Problem to solve >> Output the full listing below exactly, without the pictures.

Stored data >>
☆ ☆ ☆ ☆

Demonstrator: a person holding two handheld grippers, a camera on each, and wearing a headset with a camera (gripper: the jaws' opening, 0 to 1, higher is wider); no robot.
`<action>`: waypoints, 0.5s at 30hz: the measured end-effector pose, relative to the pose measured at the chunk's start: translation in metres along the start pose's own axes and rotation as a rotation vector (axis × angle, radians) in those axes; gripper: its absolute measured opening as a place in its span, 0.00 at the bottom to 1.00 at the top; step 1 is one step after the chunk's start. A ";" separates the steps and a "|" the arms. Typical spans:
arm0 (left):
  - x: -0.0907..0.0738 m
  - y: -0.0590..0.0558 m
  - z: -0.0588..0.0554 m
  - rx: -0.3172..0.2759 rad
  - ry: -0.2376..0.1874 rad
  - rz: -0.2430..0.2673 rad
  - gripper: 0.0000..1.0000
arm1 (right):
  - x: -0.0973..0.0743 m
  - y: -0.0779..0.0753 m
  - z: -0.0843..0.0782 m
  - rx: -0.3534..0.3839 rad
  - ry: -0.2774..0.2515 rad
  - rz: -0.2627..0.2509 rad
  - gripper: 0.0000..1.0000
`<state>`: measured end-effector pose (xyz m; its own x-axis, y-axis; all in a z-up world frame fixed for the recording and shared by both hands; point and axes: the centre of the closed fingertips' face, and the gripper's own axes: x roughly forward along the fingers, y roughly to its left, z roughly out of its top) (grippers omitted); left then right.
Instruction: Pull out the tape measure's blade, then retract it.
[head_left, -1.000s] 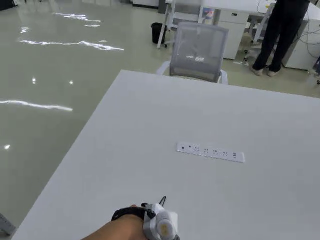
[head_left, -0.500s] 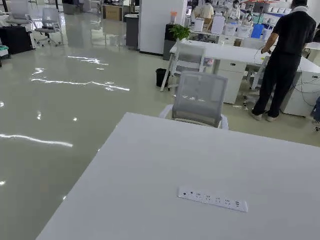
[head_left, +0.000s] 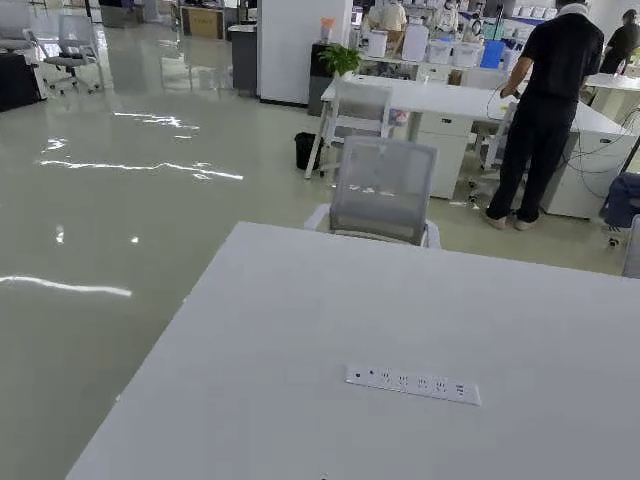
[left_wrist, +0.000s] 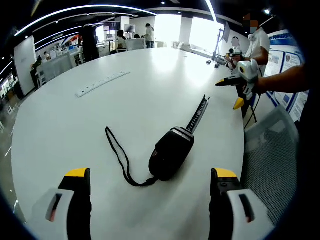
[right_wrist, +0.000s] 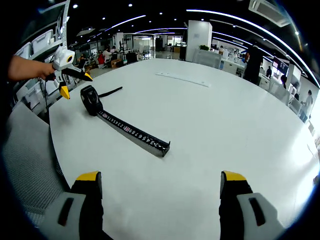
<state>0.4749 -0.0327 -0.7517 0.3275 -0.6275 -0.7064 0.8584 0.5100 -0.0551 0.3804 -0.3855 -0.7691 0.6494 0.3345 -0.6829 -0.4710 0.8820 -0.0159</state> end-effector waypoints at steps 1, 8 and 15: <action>-0.005 -0.002 -0.006 -0.006 -0.001 0.002 0.99 | -0.003 0.002 -0.002 0.009 -0.002 -0.002 1.00; -0.034 -0.003 -0.030 -0.081 -0.046 0.055 0.99 | -0.014 0.008 -0.011 0.010 -0.016 -0.017 1.00; -0.063 -0.003 -0.033 -0.111 -0.192 0.139 0.99 | -0.027 0.011 -0.016 0.038 -0.044 -0.036 1.00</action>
<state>0.4385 0.0251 -0.7303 0.5169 -0.6419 -0.5663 0.7552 0.6535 -0.0515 0.3482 -0.3902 -0.7622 0.6913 0.3159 -0.6499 -0.4245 0.9054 -0.0115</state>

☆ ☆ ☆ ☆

Task answer >>
Demonstrator: a person holding two handheld grippers, a camera on each, and wearing a headset with a camera (gripper: the jaws' opening, 0 to 1, higher is wider); no robot.
`<action>`: waypoints, 0.5s at 30hz: the measured end-effector pose, relative to the pose measured at the chunk's start: translation in metres along the start pose's own axes and rotation as a rotation vector (axis × angle, radians) in those axes; gripper: its absolute measured opening as a place in its span, 0.00 at the bottom to 1.00 at the top; step 1 is one step after the chunk's start. A ";" separates the steps and a "|" the arms. Typical spans:
arm0 (left):
  - x: -0.0907..0.0738 m
  - y: -0.0590..0.0558 m
  - z: -0.0588..0.0554 m
  - rx: -0.3172..0.2759 rad
  - ry: -0.2376..0.1874 rad
  - rz: -0.2430..0.2673 rad
  - gripper: 0.0000..1.0000
arm1 (right):
  - x: -0.0973..0.0743 m
  - y: -0.0779..0.0753 m
  - z: -0.0843..0.0782 m
  - rx: -0.3534..0.3839 rad
  - ry: -0.2774..0.2515 rad
  - rz: -0.2627..0.2509 rad
  - gripper: 0.0000..1.0000
`<state>`: measured end-effector pose (xyz m; its own x-axis, y-axis; all in a z-up world frame fixed for the recording and shared by both hands; point and axes: the centre of the closed fingertips' face, and the gripper's own axes: x roughly forward along the fingers, y roughly to its left, z roughly out of its top) (grippers omitted); left then right.
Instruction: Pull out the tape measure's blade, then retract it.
[head_left, -1.000s] 
[head_left, -0.500s] 
[head_left, +0.000s] 
[left_wrist, +0.000s] 
[right_wrist, +0.000s] 
<state>0.4749 -0.0327 -0.7517 0.3275 -0.6275 -0.7064 0.8584 0.5100 -0.0551 0.3804 -0.3855 -0.7691 0.6494 0.3345 -0.6829 -0.4710 0.8820 -0.0159</state> end-effector waypoints at steps 1, 8 and 15: <action>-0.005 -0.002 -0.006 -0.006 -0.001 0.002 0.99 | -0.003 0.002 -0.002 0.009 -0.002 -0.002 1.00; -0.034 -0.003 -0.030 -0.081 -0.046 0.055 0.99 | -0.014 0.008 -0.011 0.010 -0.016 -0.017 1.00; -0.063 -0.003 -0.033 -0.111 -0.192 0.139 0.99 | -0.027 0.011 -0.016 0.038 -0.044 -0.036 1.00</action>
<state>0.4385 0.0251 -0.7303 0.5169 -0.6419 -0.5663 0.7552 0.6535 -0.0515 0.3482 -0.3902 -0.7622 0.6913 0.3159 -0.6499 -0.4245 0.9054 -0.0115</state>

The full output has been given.